Use Maintainable Proxy Code
One of the tenets of service orientation is that you should share schema and contract, not types. So, to keep a client as decoupled as possible from a service definition, you shouldn't share any types between the service and the client that aren't part of the service boundary. However, if you're writing both the service and the client, you don't want to have to maintain two type definitions for the same thing.
That said, there's no crime in referencing an assembly on the client side that's also used by the service to access the .NET type definitions of the service contract and data contracts. You just have to make sure that your service is usable by clients if they don't have access to the shared assembly, rather than having to regenerate those types on the client side from the metadata. To do so, just define these in a separate assembly from the service implementation so that you can reference them from both sides without introducing additional coupling. If you do this, keep in mind that you're introducing a little more coupling between service and client in the interest of productivity and speed of development and maintenance.

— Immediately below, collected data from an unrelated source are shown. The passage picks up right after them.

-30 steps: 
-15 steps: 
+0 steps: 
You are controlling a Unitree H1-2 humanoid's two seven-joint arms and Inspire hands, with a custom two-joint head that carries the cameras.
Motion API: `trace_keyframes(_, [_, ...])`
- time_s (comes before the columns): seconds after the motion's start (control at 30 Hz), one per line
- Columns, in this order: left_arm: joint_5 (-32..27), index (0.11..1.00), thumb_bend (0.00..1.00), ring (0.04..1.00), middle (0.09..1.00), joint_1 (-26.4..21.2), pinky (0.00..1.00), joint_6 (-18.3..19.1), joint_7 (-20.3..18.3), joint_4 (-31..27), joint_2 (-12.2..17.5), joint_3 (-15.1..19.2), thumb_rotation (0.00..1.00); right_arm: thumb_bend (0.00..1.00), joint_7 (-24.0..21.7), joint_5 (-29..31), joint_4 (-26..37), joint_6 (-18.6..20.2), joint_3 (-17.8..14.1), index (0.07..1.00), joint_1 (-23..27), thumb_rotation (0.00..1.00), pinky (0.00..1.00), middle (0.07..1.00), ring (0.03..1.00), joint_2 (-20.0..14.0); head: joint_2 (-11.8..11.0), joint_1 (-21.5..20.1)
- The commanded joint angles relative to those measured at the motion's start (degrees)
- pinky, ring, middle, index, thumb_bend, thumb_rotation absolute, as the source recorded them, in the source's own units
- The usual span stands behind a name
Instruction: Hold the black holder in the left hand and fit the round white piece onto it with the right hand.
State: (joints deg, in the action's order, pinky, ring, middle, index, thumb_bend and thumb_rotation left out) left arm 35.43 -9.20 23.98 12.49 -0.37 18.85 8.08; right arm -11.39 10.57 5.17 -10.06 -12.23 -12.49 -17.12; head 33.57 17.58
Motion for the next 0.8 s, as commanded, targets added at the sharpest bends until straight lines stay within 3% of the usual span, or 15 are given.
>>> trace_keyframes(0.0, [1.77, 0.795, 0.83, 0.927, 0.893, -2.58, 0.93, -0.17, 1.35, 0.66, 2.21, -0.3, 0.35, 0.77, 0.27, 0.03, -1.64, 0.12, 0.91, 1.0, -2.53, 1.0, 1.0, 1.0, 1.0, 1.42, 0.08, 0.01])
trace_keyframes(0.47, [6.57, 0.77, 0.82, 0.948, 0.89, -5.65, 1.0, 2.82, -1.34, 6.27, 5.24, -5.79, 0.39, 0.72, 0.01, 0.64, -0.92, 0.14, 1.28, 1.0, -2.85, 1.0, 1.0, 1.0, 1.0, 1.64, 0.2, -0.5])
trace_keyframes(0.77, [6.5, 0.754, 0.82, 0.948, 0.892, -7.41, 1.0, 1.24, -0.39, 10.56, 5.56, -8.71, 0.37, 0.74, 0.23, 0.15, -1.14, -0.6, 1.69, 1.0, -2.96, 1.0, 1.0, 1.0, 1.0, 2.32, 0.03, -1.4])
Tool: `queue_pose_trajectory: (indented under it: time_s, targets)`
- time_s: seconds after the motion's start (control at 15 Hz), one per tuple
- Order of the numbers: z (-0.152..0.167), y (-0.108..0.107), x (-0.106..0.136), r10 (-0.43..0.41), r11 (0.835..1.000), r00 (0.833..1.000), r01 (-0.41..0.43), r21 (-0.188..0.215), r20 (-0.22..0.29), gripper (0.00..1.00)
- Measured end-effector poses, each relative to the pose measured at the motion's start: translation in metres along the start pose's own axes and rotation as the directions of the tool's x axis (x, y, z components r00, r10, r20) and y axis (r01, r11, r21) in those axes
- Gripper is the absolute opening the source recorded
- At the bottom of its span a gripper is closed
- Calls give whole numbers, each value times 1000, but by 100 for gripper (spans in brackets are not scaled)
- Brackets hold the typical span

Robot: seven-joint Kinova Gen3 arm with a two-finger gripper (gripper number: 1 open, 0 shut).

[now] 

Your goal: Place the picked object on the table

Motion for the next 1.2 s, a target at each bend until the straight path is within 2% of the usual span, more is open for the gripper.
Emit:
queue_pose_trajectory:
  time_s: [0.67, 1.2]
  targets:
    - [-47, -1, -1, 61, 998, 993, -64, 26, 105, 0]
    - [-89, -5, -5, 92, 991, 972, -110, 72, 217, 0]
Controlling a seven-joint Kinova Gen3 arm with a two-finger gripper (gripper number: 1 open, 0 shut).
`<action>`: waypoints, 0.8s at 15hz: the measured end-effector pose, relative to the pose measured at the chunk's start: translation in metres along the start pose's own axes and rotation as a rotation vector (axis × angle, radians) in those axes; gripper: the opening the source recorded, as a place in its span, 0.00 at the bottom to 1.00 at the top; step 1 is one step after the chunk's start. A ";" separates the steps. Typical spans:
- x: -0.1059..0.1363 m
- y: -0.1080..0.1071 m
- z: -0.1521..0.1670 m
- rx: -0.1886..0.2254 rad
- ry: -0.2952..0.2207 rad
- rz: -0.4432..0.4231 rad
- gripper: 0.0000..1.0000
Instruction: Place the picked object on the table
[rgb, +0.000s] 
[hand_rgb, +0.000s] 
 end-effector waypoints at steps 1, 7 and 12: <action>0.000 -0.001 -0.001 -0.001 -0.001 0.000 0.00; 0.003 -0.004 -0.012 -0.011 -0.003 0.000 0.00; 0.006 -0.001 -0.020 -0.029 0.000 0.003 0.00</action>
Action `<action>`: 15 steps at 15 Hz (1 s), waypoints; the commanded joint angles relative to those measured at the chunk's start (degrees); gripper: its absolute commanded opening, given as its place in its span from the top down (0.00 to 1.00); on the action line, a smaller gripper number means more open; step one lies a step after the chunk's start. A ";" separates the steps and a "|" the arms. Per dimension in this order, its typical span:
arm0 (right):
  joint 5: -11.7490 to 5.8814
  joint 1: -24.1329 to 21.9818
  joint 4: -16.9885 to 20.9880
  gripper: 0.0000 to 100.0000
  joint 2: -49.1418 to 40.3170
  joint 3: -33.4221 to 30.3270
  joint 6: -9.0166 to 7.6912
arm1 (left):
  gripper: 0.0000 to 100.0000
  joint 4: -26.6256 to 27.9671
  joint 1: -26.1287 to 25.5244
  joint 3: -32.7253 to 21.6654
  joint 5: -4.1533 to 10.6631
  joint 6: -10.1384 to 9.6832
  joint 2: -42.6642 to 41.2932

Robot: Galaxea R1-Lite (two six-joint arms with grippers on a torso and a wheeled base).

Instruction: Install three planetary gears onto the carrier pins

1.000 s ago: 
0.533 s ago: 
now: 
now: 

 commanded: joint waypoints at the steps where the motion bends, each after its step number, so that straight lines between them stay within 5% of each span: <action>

As mentioned in the earlier section on faults, an unhandled exception delivered as a fault will also fault the communications channel with most of the built-in bindings. When the fault is received in a WCF client, it's raised as a FaultException if it wasn't specifically thrown as a FaultException<T> on the service side. Because it's not consistent across all bindings, and because your service code and client code should be decoupled from whatever particular binding you use, the only safe thing to do on the client side if a service call throws an exception is to assume the worst and avoid re-using the proxy. In fact, even disposing of or closing the proxy can result in a subsequent exception. This means you should wrap calls to a service in try/catch blocks and replace the proxy instance with a new one in the catch block:
public class MyClient
{
ProductServiceClient m_Proxy =
new ProductServiceClient();
private void OnGetProducts(
object sender, RoutedEventArgs e)
{
try
{
DataContext = m_Proxy.GetProducts();
}
catch (Exception ex)
{
m_Proxy = new ProductServiceClient();
}
}
}
That's about it for taking advantage of WCF in the real world. I've covered a lot of ground, including many of the constructs you will need to define WCF services and clients. I've also discussed how best practices and real-world considerations affect the choices you make for those constructs. Of course, this is just a start; the real way to absorb these lessons is to sit down at a keyboard and give them a go. To that end, the sample code for this article includes a full implementation of a service and client that calls that service with all the basic code constructs. Feel free to give the code a whirl and experiment with it to get a better feel for how the technologies in this article fit together.